To book an appointment with Dr. Teo, call us at +65 6355 0522, or email appt@twlskin.com. Alternatively, you may fill up our contact form here.

 

Sleep Deprivation and The Skin

September 6, 2018

 

Have you ever woken up groggy from less than six hours sleep and felt your skin is looking unwell? Ever wonder why?

How lack of sleep impacts your skin

Dehydrates the skin

The skin barrier works as a shield against environmental threats and prevents excessive water loss. When you don’t get enough sleep, your skin barrier can weaken and your levels of transepidermal water loss (TEWL) can be higher. TEWL is the amount of water lost to external environments via evaporation. Increased water loss dries out our skin, which can cause skin scaling and increased desquamation or the shedding of the skin’s outermost cells.

Imagining your skin cells as bricks and the lipids/fats in between as mortar, dehydrated skin has a more ‘disorganised’ brick and mortar structure; this causes more light to bounce off the surface. In comparison, hydrated skin has an ‘organised’ structure, allowing more light to penetrate the skin and giving off a translucent appearance.

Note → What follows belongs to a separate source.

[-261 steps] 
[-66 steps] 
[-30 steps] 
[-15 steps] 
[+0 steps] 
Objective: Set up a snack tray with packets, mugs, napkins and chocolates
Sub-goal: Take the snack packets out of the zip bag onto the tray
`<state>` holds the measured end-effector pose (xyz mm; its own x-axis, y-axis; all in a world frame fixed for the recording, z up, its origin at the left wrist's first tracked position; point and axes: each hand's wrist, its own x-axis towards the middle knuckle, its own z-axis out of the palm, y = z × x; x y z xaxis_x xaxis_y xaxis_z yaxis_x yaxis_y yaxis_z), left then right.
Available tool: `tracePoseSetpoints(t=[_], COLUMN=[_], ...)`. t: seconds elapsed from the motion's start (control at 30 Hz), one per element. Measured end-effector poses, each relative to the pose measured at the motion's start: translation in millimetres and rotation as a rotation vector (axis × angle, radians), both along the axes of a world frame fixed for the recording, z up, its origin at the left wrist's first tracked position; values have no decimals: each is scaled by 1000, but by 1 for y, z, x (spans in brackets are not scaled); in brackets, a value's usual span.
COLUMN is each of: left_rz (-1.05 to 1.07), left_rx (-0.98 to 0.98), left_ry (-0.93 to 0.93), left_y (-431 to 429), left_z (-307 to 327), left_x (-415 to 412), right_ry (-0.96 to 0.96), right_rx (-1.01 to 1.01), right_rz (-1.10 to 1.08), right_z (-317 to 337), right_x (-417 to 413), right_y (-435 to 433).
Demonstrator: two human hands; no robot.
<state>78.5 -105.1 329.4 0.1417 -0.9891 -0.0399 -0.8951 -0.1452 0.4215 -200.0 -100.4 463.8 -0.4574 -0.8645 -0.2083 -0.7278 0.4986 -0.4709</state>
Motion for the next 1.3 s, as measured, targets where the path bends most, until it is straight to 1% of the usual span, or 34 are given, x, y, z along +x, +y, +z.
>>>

Your pores can also appear larger with lack of sleep. While you will not have an increased number of pores if you sleep less, increased skin scaling causes a coarser skin texture and can make pores appear enlarged.

Reduces immune system function

Sleep also plays a role in restoring the body’s immune system function. Any change in the immune response may affect collagen production and lead to impaired skin integrity.

Inflames the skin

Sleep deprivation also triggers increased levels of inflammatory cytokines, which in turn modify the structures of collagen molecules. Collagen gives the skin its elasticity and flexibility. Assembling into a dense network of fibres, collagen holds the dermis layer together and protects the skin from external sources such as bacterial agents or ultraviolet radiation. Lower collagen levels manifest as thinner and wrinkled skin.

Ages your skin

Poor sleepers may experience uneven pigmentation, fine wrinkling, skin laxity, loss of facial fat and benign skin growths.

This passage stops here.